Friday, February 10, 2012

Italian Anarchist Blows Himself Into Pieces in 1919


Damage from Bombing
The Foiled Bomb Plot at
2132 R Street, NW

 The image at left, captured in front of the elegant house at 2132 R Street, N.W. on June 2, 1919, first appeared on the front page of the now defunct Evening Star newspaper under a headline that shocked many in Washington at the time: Explosion at Attorney General’s Home Starts a Nation-Wide Round-Up of Anarchists.[1]  The bombing occurred in front of the home of U.S. Attorney General Alexander Mitchell Palmer, who had been the intended recipient of the package bomb, which in all likelihood would have been successful if the bomber had not tripped on a series of iron wickets lining the front entrance of the home, blowing himself and his identity into thousands of pieces.

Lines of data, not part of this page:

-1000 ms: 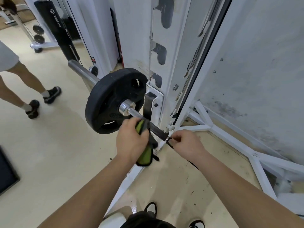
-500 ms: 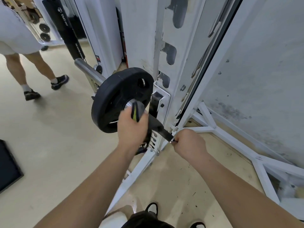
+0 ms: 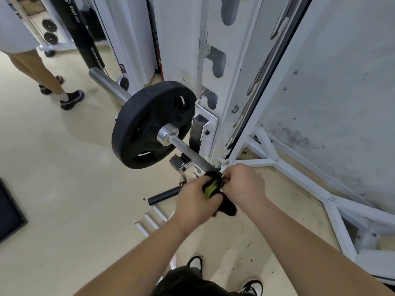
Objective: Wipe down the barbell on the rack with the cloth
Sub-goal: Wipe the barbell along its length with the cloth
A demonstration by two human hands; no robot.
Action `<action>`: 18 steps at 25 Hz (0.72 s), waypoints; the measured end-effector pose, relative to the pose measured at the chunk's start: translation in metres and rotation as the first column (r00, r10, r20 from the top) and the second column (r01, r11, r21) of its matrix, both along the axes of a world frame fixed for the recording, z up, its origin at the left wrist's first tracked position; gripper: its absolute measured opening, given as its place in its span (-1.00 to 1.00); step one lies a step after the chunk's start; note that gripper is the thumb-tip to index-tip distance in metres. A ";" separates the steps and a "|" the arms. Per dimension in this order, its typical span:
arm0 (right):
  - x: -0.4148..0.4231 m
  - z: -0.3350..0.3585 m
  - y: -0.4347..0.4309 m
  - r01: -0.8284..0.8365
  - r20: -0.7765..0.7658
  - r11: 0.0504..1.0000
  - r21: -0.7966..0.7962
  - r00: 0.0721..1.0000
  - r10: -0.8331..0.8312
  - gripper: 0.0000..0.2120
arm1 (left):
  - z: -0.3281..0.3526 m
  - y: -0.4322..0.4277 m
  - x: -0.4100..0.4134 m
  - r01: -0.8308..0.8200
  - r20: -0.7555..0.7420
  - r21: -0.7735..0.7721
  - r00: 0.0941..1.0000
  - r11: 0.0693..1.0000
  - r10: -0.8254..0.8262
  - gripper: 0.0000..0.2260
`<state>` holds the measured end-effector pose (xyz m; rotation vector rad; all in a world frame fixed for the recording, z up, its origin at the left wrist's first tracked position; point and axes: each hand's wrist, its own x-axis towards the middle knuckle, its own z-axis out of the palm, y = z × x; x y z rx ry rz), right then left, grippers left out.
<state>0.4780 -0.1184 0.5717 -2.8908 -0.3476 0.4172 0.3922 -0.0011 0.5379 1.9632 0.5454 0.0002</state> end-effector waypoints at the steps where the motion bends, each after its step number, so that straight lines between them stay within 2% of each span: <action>1: -0.001 -0.001 -0.002 0.009 -0.007 1.000 0.022 1.000 -0.009 -0.76 | -0.006 -0.011 -0.011 -0.203 -0.100 -0.352 0.979 0.914 0.179 -0.87; 2: -0.002 -0.003 -0.003 0.017 -0.002 0.999 0.046 1.000 -0.017 -0.68 | -0.015 -0.010 -0.013 -0.418 -0.226 -0.534 0.908 0.735 0.352 -0.91; 3: -0.004 -0.005 -0.005 0.021 0.008 0.998 0.066 1.000 -0.022 -0.65 | -0.025 -0.003 -0.008 -0.560 -0.326 -0.611 0.822 0.560 0.466 -0.92; 4: -0.005 -0.006 -0.005 0.023 0.017 0.997 0.077 1.000 -0.024 -0.67 | -0.032 0.008 -0.001 -0.607 -0.388 -0.676 0.775 0.417 0.500 -0.93; 6: -0.007 -0.006 -0.004 0.006 0.038 0.997 0.079 0.999 -0.009 -0.75 | -0.035 0.020 0.022 -0.508 -0.405 -0.853 0.788 0.118 0.463 -0.90; 7: -0.007 -0.005 -0.004 -0.001 0.048 0.997 0.073 0.999 -0.003 -0.79 | -0.031 0.017 0.031 -0.451 -0.396 -0.892 0.808 0.025 0.436 -0.87; 9: -0.008 -0.003 -0.002 -0.001 0.055 0.997 0.073 0.999 -0.003 -0.82 | -0.024 -0.002 0.031 -0.416 -0.389 -0.909 0.856 0.005 0.341 -0.77; 11: -0.009 -0.002 -0.001 -0.007 0.066 0.997 0.079 0.998 0.001 -0.84 | -0.020 -0.017 0.017 -0.320 -0.309 -0.947 0.924 0.016 0.226 -0.79; 13: -0.009 -0.002 -0.002 -0.017 0.076 0.997 0.074 0.997 0.011 -0.89 | -0.020 -0.012 0.005 -0.254 -0.235 -0.959 0.960 0.123 0.151 -0.77; 14: -0.008 -0.002 -0.003 -0.021 0.072 0.997 0.070 0.997 0.016 -0.89 | -0.027 -0.002 0.004 -0.300 -0.264 -0.936 0.945 0.186 0.193 -0.75; 15: -0.008 -0.002 -0.003 -0.021 0.061 0.997 0.073 0.998 0.016 -0.88 | -0.030 0.007 0.008 -0.343 -0.290 -0.923 0.919 0.176 0.268 -0.76; 16: -0.008 -0.003 -0.004 -0.013 0.053 0.997 0.078 0.999 0.009 -0.85 | -0.032 0.013 0.016 -0.391 -0.332 -0.914 0.873 0.108 0.357 -0.79; 18: -0.009 -0.006 -0.004 0.011 0.054 0.997 0.076 0.998 -0.015 -0.72 | -0.029 0.012 0.031 -0.433 -0.393 -0.901 0.817 0.000 0.422 -0.88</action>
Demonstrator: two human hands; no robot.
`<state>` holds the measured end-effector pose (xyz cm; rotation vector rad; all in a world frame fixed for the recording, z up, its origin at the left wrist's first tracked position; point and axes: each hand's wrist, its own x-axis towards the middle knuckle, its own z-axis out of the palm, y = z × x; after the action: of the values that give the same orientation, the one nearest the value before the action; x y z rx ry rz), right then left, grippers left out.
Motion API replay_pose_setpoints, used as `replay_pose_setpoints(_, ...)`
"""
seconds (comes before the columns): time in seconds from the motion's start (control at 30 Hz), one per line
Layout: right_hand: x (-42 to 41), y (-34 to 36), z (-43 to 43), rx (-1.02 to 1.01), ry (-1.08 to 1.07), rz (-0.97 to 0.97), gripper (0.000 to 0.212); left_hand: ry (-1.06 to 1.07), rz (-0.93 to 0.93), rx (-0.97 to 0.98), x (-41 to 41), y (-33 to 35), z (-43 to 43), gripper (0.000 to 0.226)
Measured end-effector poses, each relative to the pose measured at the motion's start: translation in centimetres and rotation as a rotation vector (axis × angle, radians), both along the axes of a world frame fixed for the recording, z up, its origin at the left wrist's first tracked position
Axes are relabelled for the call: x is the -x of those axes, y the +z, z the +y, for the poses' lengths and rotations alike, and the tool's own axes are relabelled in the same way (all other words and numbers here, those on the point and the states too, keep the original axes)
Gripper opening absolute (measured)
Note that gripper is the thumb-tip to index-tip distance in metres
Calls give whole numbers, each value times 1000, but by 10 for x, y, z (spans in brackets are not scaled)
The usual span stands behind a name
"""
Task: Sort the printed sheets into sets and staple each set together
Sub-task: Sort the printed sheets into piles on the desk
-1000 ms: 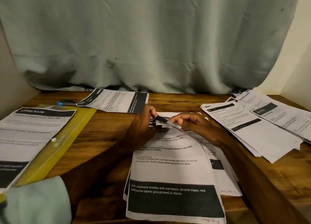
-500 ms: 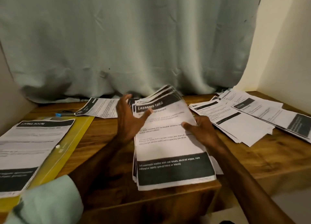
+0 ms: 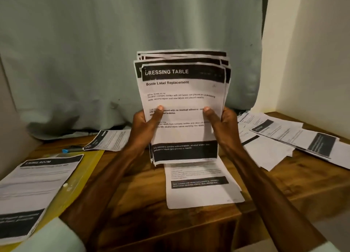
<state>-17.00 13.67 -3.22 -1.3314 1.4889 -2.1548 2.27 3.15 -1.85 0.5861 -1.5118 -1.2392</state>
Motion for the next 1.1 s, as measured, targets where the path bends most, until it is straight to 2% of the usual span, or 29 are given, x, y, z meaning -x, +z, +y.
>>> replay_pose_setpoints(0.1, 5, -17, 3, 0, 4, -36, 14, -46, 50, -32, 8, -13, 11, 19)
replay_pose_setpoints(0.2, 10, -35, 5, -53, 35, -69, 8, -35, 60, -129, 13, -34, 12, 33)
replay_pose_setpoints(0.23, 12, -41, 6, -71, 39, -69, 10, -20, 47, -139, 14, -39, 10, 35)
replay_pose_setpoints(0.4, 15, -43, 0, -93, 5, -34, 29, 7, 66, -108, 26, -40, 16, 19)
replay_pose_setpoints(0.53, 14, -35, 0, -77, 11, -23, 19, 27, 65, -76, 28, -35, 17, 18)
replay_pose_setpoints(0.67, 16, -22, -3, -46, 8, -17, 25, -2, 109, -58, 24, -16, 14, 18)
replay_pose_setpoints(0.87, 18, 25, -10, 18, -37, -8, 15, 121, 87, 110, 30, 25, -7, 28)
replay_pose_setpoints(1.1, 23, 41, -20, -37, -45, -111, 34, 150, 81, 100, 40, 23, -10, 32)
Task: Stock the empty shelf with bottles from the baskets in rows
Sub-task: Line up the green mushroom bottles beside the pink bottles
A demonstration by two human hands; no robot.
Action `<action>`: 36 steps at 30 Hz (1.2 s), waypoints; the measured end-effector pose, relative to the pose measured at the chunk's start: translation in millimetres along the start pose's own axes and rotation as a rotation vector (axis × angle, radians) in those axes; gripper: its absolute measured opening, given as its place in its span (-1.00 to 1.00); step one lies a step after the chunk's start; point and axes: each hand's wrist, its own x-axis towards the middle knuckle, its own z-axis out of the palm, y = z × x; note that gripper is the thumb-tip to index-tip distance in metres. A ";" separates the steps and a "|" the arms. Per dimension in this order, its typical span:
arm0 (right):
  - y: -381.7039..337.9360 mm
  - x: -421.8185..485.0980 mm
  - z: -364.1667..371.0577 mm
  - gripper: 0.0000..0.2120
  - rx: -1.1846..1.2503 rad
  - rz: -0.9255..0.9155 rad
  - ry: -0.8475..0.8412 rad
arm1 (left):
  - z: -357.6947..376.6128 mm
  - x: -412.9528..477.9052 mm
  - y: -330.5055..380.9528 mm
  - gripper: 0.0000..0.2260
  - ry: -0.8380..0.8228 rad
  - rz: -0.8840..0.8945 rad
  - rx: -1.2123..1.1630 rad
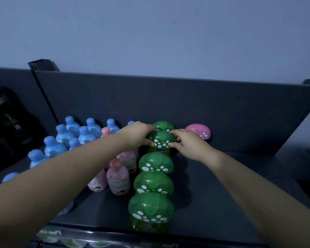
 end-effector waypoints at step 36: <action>-5.9 -41.9 -13.7 -0.65 0.181 -0.040 -0.217 | -22.6 -21.6 5.5 -0.65 -0.232 0.146 -0.063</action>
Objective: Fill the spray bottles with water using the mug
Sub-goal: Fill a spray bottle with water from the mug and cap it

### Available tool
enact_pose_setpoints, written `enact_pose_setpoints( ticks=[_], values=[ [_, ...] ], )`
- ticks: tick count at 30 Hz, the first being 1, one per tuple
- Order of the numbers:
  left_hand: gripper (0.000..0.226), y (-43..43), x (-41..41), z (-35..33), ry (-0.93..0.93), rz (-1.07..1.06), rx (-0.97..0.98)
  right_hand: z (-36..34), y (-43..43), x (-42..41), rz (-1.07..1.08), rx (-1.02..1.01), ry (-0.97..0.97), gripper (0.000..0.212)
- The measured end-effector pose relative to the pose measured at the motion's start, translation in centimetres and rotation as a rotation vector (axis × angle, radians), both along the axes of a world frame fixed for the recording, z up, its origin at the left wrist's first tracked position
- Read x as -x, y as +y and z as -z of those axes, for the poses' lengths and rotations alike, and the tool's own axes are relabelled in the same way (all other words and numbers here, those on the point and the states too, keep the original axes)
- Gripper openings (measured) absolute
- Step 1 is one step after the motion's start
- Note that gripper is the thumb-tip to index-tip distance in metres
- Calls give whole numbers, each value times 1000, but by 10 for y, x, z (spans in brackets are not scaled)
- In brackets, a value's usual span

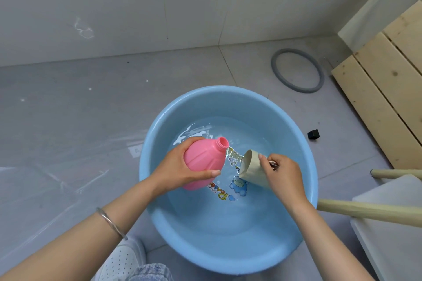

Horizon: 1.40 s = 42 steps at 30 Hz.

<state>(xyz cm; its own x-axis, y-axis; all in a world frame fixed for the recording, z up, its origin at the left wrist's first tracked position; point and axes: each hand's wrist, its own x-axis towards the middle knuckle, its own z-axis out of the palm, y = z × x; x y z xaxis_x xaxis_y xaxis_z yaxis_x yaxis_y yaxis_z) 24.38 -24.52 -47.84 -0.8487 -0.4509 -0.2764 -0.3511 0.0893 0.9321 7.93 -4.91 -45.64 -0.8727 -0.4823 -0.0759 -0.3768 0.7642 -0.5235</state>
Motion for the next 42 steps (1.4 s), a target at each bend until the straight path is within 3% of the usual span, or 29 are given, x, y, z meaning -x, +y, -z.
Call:
enact_pose_setpoints(
  ticks=[9, 16, 25, 32, 42],
  values=[
    [82, 0, 0, 0, -10, -3, -3, 4, -6, -6, -35, 67, -52, 42],
    [85, 0, -1, 0, -15, -4, 6, -30, 7, -9, 254, 427, -323, 48],
    [85, -1, -1, -1, -2, -10, -1, -89, 2, -26, 253, 757, -305, 42],
    [85, 1, -1, -2, -8, 35, 25, -113, -1, -31, 165, 716, -213, 49],
    [82, 1, -2, -5, -9, 50, 40, -118, -7, -35, 57, 633, -38, 38]
  ],
)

            What prompted such a dramatic event on the peaceful 2100 block of R Street 93 years?   The perceived threat of Communists “Reds.”  Worried by the revolution that had taken place in Russia, Palmer became convinced that Communist agents were planning to overthrow the American government.  His suspicions intensified at about 11 pm on June 2, 1919 when he was sitting between the upstairs windows of his home along with other government officials when the bomb went off outside.  Uninjured, Palmer rushed outside to find no remains of the Italian assassin, but instead floating propaganda from his destroyed suitcase that read: “There will be bloodshed; we will not dodge; there will have to be murder; we will kill, because it is necessary; we will destroy to rid the world of your tyrannical institutions.”  In all, a total of thirty-eight bombs had been sent to leading politicians throughout the country.              
Alexander M. Palmer

The Evening Star reporting from over eighty years ago brings to mind the contemporary criticisms of newsprint and television journalism as being too sensational.  The story was divided up into several stories, as it was in the Washington Post the following day. 

Warning!  The following is not for the faint at heart!
(you can skip safely to the next paragraph). 

The reports read in parts: “Fragments of the anarchist’s body were literally driven into the back of the trees, the woodwork of nearby houses, scattered over the pavements and smeared on the front roofs of houses, while a large portion of the man’s torso was found hanging to the cornice of a house on S Street a block from the spot where the explosion occurred.  A part of the man’s liver was found on the top of an automobile standing nearly 100 feet away.”  “John Bryn, 14, son of the Norwegian Minister, was asleep in 2137 R Street when a section of the “Red’s” spinal column smashed through the window and landed beside his bed.”  “The enormous force of the explosion…was most clearly shown in the distance in which pieces of the scattered remains were hurled.  The legs were found across the street from Mr. Palmer’s home.  The scalp reposed on S Street, to which it had to rise 50 feet in the air and transverse a distance of more than 75 yards.”  Adding to the yawning house fronts where doors had been blown from their hinges and the litter of glass and leaves in front of the houses, was a spectacle of hundreds of minute flesh pieces covering the street and adhering in ghastly fashion to the fronts of dwellings and doors.”  “Cleaners and window washers were put to work after headquarters had collected all the remains needful.”                 
2132 R Street in 2012

Instead of Palmer going after the person or persons whom directly planned the bombing, he went after everyone who had any association with suspected Communist ties.  They discovered that most Communists or ‘Reds’ were usually immigrants, therefore they found immigration laws that they could easily work under to arrest these persons.  Palmer looked to arrest all members of these groups, with a plan to arrest large numbers of unsuspecting persons at one time, thus gaining the name ‘Palmer Raids’ which began after his bombing in the spring of 1919. 

Copyright Paul K. Williams


[1] Reproduced later in the Literary Digest, June 14, 1919.